Le talent oratoire de Charles Lachaud
Les deux défenseurs présentent encore une autre ressemblance : ils versent des larmes, discrètes chez Daumier, abondantes chez Gill. Au XIXe siècle, les avocats d’assises sont, en effet, surnommés les « techniciens du sanglot ». Ils ont découvert que le meilleur moyen de faire pleurer les jurés populaires, auxquels ils reprochent justement de se laisser trop facilement émouvoir, est encore de pleurer soi-même. Charles Lachaud, comme son confrère anonyme, a aussi le regard vif, rivé sur les jurés, dans les yeux desquels il cherche à capter l’instant où la conviction sera acquise, où il faudra ne pas aller plus loin et se rasseoir dans un ultime effet de manche. Mais André Gill, moins expert que Daumier pour disséquer les manies, les roueries et les audaces des gens de justice, ne nous dit rien de la ruse majeure de Charles Lachaud : durant le réquisitoire, le célèbre magistrat feignit de dormir de telle sorte que les jurés et la cour se convainquirent qu’il était au service d’une cause juste puisqu’il ne se donnait même pas la peine d’écouter son contradicteur. Inversement, André Gill, en dessinant une bouche ouverte sur l’énorme visage qui surmonte un petit corps, rappelle que l’art de l’avocat n’est pas seulement gestuel mais aussi oratoire, que le défenseur doit être éloquent, avoir des trémolos dans une voix harmonieuse et pure, capable de remplir sans effort l’enceinte du prétoire.
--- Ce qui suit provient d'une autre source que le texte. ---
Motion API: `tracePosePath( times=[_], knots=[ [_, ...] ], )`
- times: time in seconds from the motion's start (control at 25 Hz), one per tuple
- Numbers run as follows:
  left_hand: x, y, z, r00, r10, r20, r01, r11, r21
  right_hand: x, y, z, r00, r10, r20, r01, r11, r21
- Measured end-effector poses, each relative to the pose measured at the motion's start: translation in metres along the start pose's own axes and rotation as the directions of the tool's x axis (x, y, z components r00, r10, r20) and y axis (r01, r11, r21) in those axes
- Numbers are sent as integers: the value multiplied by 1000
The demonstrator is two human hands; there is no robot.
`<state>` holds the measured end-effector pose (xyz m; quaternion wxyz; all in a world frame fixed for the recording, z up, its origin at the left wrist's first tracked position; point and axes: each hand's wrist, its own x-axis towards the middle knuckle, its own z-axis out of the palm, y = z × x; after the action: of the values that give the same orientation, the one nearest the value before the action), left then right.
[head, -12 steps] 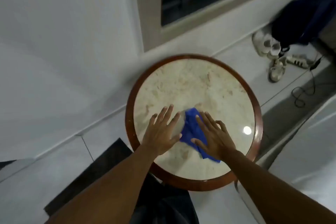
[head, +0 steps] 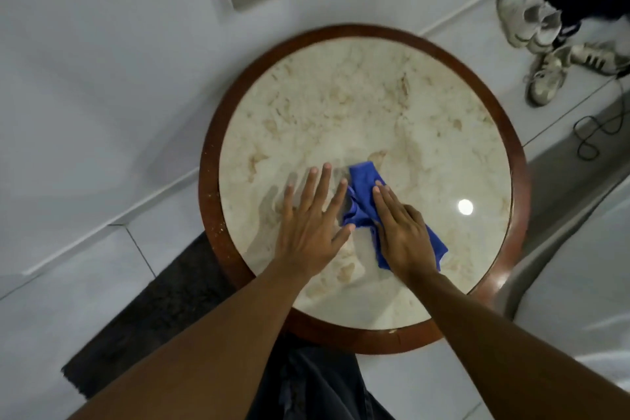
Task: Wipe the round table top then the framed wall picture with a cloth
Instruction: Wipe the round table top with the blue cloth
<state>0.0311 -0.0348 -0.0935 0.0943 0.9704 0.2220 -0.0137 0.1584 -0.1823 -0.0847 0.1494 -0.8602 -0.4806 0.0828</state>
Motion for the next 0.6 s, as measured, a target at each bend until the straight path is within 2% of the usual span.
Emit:
tracePosePath(
  times=[0.2, 0.28, 0.4, 0.52, 0.6],
  knots=[
    [-4, -25, -102, 1000, 4, 20, -5, 998, 68, 12, -77, -51, 998, -44, -50, 48, 996, 78],
    [-11, -40, -170, 999, -4, -38, 9, 992, 128, 29, -119, -98, 993, -76, -91, 85, 990, 109],
    [-24, -64, -286, 979, 2, -203, 45, 973, 228, 60, -187, -181, 969, -183, -166, 207, 968, 139],
    [-35, -92, -410, 934, -4, -357, 116, 949, 294, 103, -264, -267, 841, -359, -405, 447, 883, 145],
    [-44, -109, -490, 898, 12, -441, 165, 917, 363, 132, -319, -326, 758, -422, -497, 557, 815, 157]
  ],
)
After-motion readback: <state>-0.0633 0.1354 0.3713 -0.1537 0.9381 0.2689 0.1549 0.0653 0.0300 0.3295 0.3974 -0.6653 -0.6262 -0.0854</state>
Frédéric CHAUVAUD, La Chair des prétoires. Histoire sensible de la cour d’assises 1881-1932, Rennes, P.U.R., 2010.
Serge BERNSTAMM, Un grand avocat d’assises : Charles Lachaud (1818-1882), Académie de la Société des lettres, sciences et arts des Alpes-Maritimes, t. LV, 1963-1964.
Charles LACHAUD, Plaidoyers de Charles Lachaud, recueillis par Félix Sangnier, Paris, G. Charpentier, 1885, 1889.
David GAULTIER, Charles Lachaud, avocat, 1817-1888, mémoire de maîtrise d’histoire, université Paris IV, 2000.